The Manchester City midfielder pays rather more attention to his defensive duties than the former Tottenham Hotspur winger did, but it mattered not to Deschamps.

Now it might. Ribery's back injury has ruled him out of the World Cup. Nasri was not even named on the standby list so Remy Cabella comes into the squad.

Marseille’s Mathieu Valbuena and Real Sociedad’s fast-improving Antoine Griezmann are the likeliest deputies for Ribery in the starting 11.

Both are fine players but neither is on a par with Ribery or, some might say, Nasri, let alone Deschamps’ most celebrated teammate.

When Zidane was suspended for France’s last-16 tie with Paraguay in 1998, his colleagues failed to supply the creativity.

France back then only had to negotiate two games without the inventor-in-chief. Now they have an entire World Cup.

With Ribery gone, Karim Benzema could become the face of the French campaign; at least, Deschamps may reflect, the class of 2014 has a superior striker to the 1998 victors, whose blunt spearhead was the non-scoring striker Stephane Guivarc’h.

Yet the context is not just supplied by the 1998 tournament, but also by the 2010 torment.

A group containing Honduras, Switzerland and Ecuador offers the promise of a comfortable passage to the knockout stages whereas four years ago, France’s fractious campaign ended early, although not early enough to prevent them from embarrassing themselves in front of a worldwide audience.

Nicolas Anelka was sent home in disgrace, the team refused to train and Raymond Domenech’s regime unravelled in spectacular style.

Factor in an awkward end to Euro 2012, when Nasri was banned by the French Football Federation for his post-match comments to journalists, and Deschamps’ decision to revive la France with some of its more solid citizens was grounded in both recent and distant history.
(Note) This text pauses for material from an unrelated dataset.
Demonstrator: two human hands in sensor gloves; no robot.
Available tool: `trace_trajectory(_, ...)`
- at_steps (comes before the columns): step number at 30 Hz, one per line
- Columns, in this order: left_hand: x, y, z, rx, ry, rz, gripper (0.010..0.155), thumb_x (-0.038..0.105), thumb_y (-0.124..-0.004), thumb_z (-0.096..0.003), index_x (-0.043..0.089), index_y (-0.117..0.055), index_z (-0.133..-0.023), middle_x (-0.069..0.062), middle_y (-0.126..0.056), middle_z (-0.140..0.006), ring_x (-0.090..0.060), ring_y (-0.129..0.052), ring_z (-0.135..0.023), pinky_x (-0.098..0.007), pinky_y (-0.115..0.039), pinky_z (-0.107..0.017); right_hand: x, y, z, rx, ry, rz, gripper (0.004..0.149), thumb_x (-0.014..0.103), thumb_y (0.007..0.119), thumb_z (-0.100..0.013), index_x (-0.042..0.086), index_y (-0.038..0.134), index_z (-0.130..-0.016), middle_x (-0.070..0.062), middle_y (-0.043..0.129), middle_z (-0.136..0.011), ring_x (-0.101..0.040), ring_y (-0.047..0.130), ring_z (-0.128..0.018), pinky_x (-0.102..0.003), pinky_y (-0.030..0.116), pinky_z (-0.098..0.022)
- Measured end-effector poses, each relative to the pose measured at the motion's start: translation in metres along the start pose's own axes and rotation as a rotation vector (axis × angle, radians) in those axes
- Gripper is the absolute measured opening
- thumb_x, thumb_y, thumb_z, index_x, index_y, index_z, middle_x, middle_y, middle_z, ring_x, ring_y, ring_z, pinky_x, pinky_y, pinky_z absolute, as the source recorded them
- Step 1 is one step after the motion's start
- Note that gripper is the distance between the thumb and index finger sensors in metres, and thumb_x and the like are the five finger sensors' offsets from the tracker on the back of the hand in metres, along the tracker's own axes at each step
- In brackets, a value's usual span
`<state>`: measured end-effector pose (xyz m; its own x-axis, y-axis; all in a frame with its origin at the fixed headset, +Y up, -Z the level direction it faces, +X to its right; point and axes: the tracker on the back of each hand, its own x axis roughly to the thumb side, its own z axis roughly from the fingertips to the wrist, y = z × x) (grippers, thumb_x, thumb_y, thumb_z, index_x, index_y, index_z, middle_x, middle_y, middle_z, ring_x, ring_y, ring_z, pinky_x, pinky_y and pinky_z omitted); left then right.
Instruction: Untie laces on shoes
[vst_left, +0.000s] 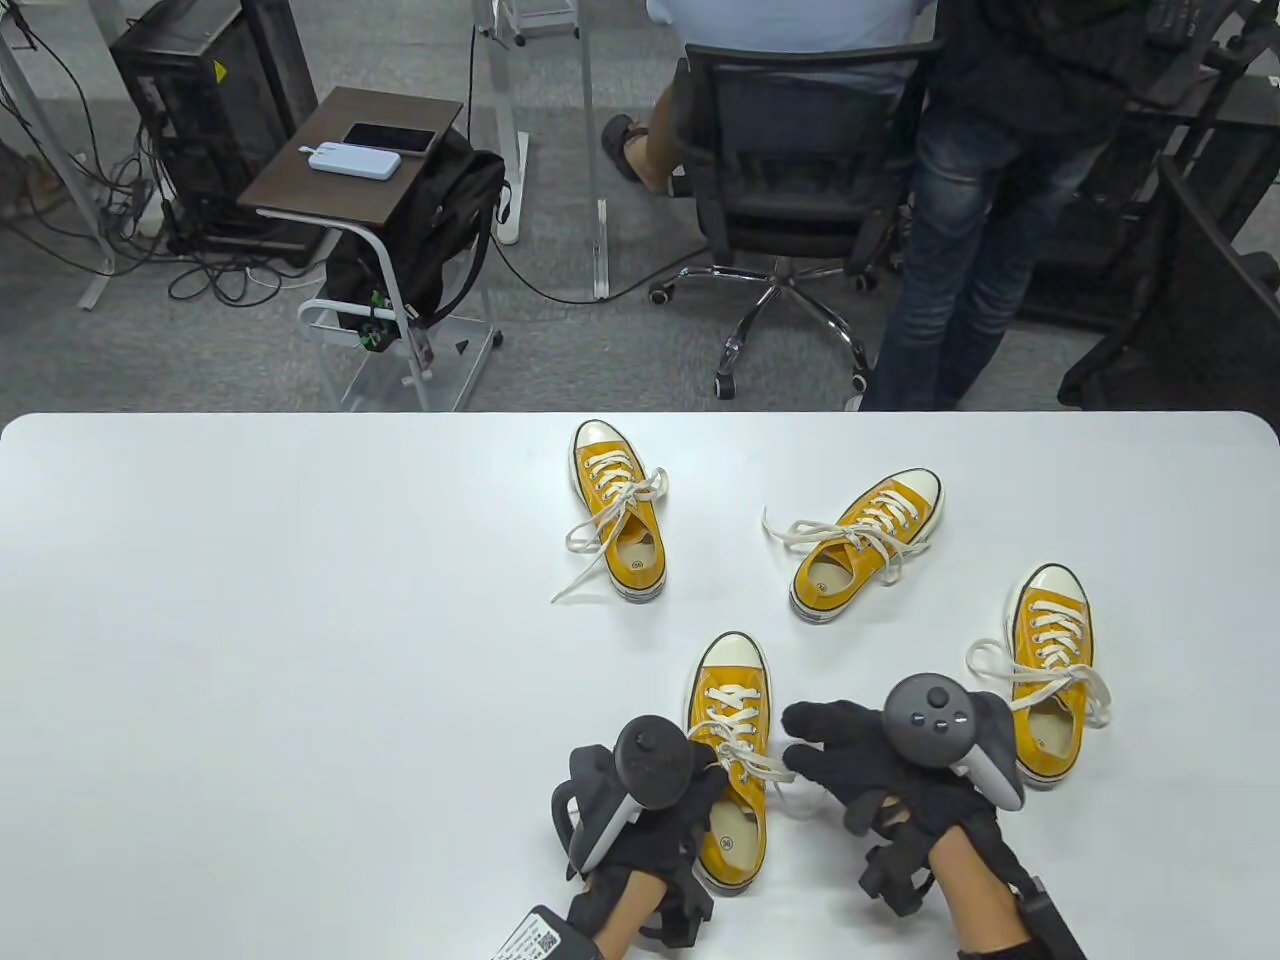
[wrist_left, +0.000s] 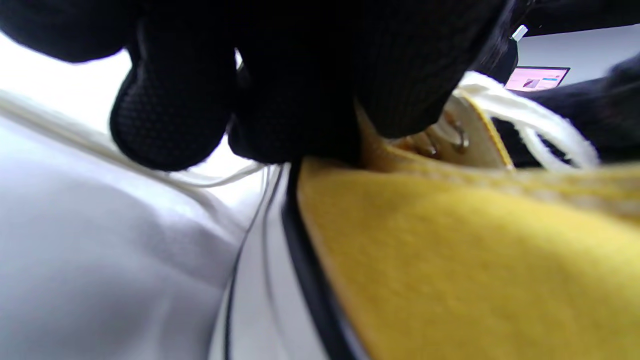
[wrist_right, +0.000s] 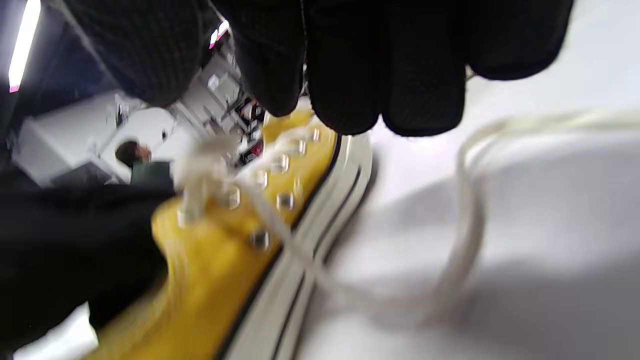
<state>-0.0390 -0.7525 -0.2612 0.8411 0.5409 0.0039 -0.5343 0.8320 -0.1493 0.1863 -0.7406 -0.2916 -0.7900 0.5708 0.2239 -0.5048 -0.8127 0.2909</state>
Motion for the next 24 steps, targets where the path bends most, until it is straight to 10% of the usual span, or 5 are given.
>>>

“He can keep everyone happy,” said Thierry Henry, a former teammate.

Minus Ribery, France’s strength may rest in their power. A central midfield trio of Paul Pogba, Blaise Matiudi and Yohan Cabaye boasts plenty of force, albeit augmented by some finesse.

A side that has only conceded once in four games ought to be hard to break down and, while Deschamps is yet to settle on his central-defensive duo, Raphael Varane and Eliaquim Mangala have the youth and potential to become the finest partnership in international football.

Behind them, goalkeeper Hugo Lloris is reassuringly reliable.

Factor in Benzema and Deschamps has the spine of a fine side. It is then a question of whether France have flair – something too few seem to offer – and if, in recent tradition, they self-destruct. The manager has taken an age-old approach to try to prevent that. It worked for Jacquet.

Yet the risk is that France end up lamenting the lack of an artist to complement the artisans.